In an exchange of letters to the editor, three NIH scientists, Peter Eichacker, Charles Natanson, and Robert Danner, attack critical care guidelines promulgated by the Surviving Sepsis Campaign. They detail their disagreements with the position those guidelines took in recommending the very expensive drug, Xigris (recombinant human activated protein C) sold by Eli Lilly. (HOOKED details the earlier chapters in the Xigris saga, when Lilly recruited some of my own colleagues in bioethics to inveigh against "unethical rationing" of care in ICU's when many intensivists read the literature and decided that Xigris was simply not worth its high costs.) They point out the many avenues of commercial influence on the SSC, and how other medical groups in Europe and elsewhere are calling for new studies or otherwise rejecting the SSC's advice.
Two members of SSC, Phillip Dellinger and Charles Durbin, then proceed to reply, mainly in the form of accusing the NIH scientists of having no real evidence to back up their claims and yet repeating their attacks on Xigris incessantly despite having no evidence. Here is the key paragraph:
Drs. Eichacker, Natanson, and Danner accuse the SSC of being biased toward industry, yet fail to acknowledge their own intellectual (academic) bias. This form of bias can be defined as presenting personal, entrenched beliefs as scientific truth in an area where no clear-cut consensus exists. We believe this intellectual bias can be more insidious and damaging than the potential bias arising from affiliations with industry.

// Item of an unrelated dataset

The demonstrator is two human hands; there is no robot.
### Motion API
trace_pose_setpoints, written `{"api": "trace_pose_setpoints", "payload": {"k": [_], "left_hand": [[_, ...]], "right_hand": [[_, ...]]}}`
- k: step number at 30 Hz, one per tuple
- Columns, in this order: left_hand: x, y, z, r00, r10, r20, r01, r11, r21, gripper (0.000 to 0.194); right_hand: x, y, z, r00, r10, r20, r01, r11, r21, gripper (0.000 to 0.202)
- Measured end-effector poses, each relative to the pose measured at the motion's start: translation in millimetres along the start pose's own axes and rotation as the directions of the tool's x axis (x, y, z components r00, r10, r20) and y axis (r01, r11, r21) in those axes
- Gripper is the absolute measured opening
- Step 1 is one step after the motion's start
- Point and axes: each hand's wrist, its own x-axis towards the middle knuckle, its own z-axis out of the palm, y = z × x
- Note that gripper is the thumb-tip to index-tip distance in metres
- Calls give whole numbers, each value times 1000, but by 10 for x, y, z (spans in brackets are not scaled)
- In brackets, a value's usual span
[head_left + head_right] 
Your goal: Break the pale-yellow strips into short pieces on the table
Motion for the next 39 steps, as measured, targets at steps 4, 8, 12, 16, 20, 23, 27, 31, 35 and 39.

Now, this is quite a piece of work. The NIH scientists believe that the preponderance of the scientific evidence supports their point of view. The SSC guys believe the same for their own point of view. That makes the NIH people guilty of "intellectual bias" while the SSC remains innocent of that sin.
What is even more breathtaking is that intellectual bias (whatever that turns out to be) is actually much worse than commercial bias. As I have reviewed in HOOKED and on this blog, and as numerous meta-analyses and systematic reviews have shown, commercially sponsored studies are roughly 4 times more likely than neutral studies to favor the company's drug. So commercial bias has been shown to be real and substantial. Against that empirical proof, we are being invited to dismiss commercial bias as no big deal, but to quake in our boots at the possibility of "intellectual bias."
The implicit subtext, as best as I can read it, is that people ("academic intellectuals") who work at NIH, or at universities that believe in avoiding conflicts of interest with industry, are some sort of ivory-tower, goody-two-shoes weirdos. They think they are intellectually superior to the rest of us mere mortals, and the best thing to do with these insufferable twits is to ignore them. By contrast, scientists who jump into bed with industry at the first opportunity are regular people just like us, and are hard-headed, pragmatic realists. Their take on the world is much more reliable.
Stay tuned. I expect to see charges of "intellectual bias" repeated regularly whenever Pharma feels that it is being placed on the defensive by demands for reform.
Eichacker PQ, Natanson C, Danner RL. Separating practice guidelines from phramaceutical marketing [special letter to the editor, with reply]. Crit Care Med 35:2877-80, 2007.